Deux âmes s’aimant d’un amour sincère ne peuvent être séparées bien longtemps. Malgré les
obstacles qu’il peut y avoir sur notre route, l’espoir est, et doit exister. C’est en tout cas ce que
croît Erna, une jeune mère déportée en Sibérie avec sa petite fille. Elle écrira pendant quinze
ans à son mari avec la conviction de croire qu’elle le retrouvera un jour, à la croisée des vents.
Ambitieuse et rarement vue à l’écran, cette beauté plastique magnifie la guerre et la répression
en un noir et blanc immaculé, éclatant comme les ténèbres, sombre comme les cieux. Le
réalisateur filme des tableaux humains sous forme de longs plans-séquences aussi harmonieux
que les combats sont intolérables. Souvent prêt à craquer, le spectateur sera fasciné par la
forme épistolaire de cette œuvre, donnant à cette dernière un élan lyrique aussi déchirant que
profond.
Filmé au ralenti, on se délecte de ces plans du passé, là où la guerre n’existait pas, là où
l’amour et la sérénité se conjuguaient avec harmonie. Les protagonistes y sont apaisés,
heureux d’exister. Il suffit alors de franchir les barrières du domicile, lieu si serein et
protecteur, pour voir le temps s’arrêter, les visages se figer et les sentiments disparaître.

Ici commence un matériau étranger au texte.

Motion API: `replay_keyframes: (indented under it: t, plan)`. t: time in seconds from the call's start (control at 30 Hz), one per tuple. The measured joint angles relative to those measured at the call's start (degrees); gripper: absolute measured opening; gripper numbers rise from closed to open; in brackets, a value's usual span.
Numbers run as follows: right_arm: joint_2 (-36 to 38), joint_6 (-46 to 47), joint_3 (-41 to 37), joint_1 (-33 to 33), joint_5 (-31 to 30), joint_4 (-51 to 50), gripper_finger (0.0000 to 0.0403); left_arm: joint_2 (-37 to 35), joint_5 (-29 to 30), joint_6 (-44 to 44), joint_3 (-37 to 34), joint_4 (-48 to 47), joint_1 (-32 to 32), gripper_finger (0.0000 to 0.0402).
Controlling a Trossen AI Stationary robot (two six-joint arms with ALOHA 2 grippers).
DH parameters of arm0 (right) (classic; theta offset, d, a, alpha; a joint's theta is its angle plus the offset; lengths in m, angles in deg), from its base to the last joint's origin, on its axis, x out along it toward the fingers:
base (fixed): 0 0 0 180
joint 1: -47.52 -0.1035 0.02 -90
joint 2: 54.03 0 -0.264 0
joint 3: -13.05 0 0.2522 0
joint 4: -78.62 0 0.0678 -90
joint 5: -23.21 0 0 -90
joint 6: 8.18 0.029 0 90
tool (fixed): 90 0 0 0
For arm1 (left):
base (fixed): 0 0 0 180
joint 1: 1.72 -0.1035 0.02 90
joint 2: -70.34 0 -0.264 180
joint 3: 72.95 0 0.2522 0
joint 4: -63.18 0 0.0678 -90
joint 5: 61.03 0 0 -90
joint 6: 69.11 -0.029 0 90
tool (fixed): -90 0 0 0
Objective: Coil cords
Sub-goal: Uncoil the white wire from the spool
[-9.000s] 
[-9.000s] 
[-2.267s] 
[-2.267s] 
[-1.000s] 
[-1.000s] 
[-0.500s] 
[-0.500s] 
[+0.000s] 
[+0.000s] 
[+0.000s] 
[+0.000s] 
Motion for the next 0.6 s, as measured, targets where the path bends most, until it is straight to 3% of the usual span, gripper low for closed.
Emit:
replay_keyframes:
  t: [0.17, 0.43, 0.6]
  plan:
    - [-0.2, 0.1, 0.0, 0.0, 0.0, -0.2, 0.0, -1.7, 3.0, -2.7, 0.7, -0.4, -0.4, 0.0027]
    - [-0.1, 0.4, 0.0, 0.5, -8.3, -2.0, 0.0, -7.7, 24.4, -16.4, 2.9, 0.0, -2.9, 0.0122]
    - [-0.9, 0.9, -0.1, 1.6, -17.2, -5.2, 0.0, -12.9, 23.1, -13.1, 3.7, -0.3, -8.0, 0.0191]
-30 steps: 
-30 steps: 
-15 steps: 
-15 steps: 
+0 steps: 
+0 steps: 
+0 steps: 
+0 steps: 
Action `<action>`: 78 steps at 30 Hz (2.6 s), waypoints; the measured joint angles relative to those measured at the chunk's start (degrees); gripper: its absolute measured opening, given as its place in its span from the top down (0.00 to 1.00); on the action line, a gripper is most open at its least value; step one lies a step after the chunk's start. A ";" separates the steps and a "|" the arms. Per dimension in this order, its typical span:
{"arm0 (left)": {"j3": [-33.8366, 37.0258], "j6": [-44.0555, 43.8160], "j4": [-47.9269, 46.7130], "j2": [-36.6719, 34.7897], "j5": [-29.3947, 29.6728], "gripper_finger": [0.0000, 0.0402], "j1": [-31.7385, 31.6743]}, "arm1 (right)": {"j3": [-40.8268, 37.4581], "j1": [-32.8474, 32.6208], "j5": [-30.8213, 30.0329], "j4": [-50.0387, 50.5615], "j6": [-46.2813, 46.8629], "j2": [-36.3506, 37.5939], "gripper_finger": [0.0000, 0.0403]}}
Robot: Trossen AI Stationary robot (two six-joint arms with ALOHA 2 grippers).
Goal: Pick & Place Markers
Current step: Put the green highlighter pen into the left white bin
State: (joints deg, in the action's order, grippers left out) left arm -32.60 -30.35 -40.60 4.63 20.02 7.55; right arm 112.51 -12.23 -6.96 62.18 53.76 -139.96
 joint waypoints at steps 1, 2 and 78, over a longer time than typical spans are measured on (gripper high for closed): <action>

Bienvenue dans un monde violent, avec son lot inépuisable d’injustices et de punitions, où
seule la douce nostalgie d’un temps révolu peut nous tenir en vie.
Martti Helde parvient à décrypter de manière admirable et sans aucune morale démago tous
ces ressentis que peut avoir un être humain face à la solitude. Par le septième art, il dresse une
splendide dénonciation d’un fait historique méconnu, et pourtant effroyable. Puisqu’enfin le
cinéaste ne choisit pas les mots mais les images pour faire passer son message, n’utilisons
alors que deux simples termes pour lui témoigner toute notre gratitude : merci, et bravo.